At the same time, the share of raw materials in Latin America’s exports, which had fallen to a low of 27 percent in the late 1990s, from about 52 percent in the early 1980s, surged back to more than 50 percent on the eve of the global financial crisis.
China’s footprint on Latin America is contributing to what the Harvard development expert Dani Rodrik would call its “premature de-industrialization,” shutting off the standard path of economic development followed by pretty much everybody since the industrial revolution.
Mr. Velasco, 54, recalled when a 23-year-old student in Antofagasta asked him what the Chilean government would do with the nation’s copper riches. By the time the student was his age, Mr. Velasco responded, Chile would have no more copper.
“The question,” he said, “isn’t what should we do with copper but what will we do without it.”
China’s diplomats emphasize that it is a developing country, not an advanced, “imperialist” power like the United States or the European colonial powers who ruled for centuries and served as the first foreign exploiters of Latin America’s mineral wealth. To many in Latin America, the difference hardly seems relevant.
Take San Juan de Marcona, a remote village on the edge of the Pacific Ocean in the Nazca region of Peru. Built in the 1950s to house workers at the vast open-top American-owned iron mine, the town no longer houses managers from the United States. In the 1970s, General Juan Velasco Alvarado, then Peru’s military dictator, pushed them out.
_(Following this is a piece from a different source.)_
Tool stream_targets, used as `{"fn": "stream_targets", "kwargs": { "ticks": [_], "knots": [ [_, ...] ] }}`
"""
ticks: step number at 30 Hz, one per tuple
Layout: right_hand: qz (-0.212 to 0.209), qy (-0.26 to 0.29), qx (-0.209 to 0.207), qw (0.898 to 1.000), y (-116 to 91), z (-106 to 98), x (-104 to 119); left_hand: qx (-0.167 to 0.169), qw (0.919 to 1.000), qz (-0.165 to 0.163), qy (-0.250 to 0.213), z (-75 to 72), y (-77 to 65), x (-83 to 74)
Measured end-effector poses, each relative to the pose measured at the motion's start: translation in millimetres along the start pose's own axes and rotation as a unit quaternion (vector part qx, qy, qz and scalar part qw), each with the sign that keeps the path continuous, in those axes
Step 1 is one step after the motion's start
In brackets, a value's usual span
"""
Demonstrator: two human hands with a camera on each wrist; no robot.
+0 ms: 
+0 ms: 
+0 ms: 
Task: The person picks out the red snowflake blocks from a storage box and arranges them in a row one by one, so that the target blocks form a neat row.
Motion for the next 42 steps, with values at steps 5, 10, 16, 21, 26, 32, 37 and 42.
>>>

Today, Marcona’s managers come from Shougang, of China, which bought it from the Peruvian government in the 1990s.
“A growing China was very important to bring Peru along in the last 10 years,” said Cynthia Sanborn, who leads the Research Center at the Universidad del Pacífico in Lima.
North of Marcona, Chinalco built a town to relocate 5,000 inhabitants of Morococha, where it will blast open a copper mine. This year, China’s MMG, Guoxin International Investment and Citic Metal bought the Las Bambas copper mine from the Anglo-Swiss conglomerate Glencore.
Chinese companies are interested not only in raw materials but also in vast public works to transport the raw materials, including rail links across Brazil and a proposed $50 billion, 171-mile canal across Nicaragua.
In 2010, Chinese lending to Latin America roughly equaled that of the World Bank, the Inter-American Development Bank and the United States Ex-Im Bank combined. (It has since slowed.) Carmen Reinhardt of Harvard forecasts that China could become Latin America’s main source of financing.
Perhaps Latin America should just count its blessings. “The concerns of dependency are there, but if China weren’t there, Peru would be seeking other markets for its minerals,” he told me.
Mr. Werner of the I.M.F. argues that the case for deindustrialization is overblown. “From a medium-term perspective, China is a plus, plus, plus for Latin America,” he said.
In agriculture, for instance, exports to China are leading to lots of innovation and efficiency improvements. Demand for Brazil and Argentina’s soy — a principal source of animal feed — is unlikely to wane as the Chinese become richer and eat more meat.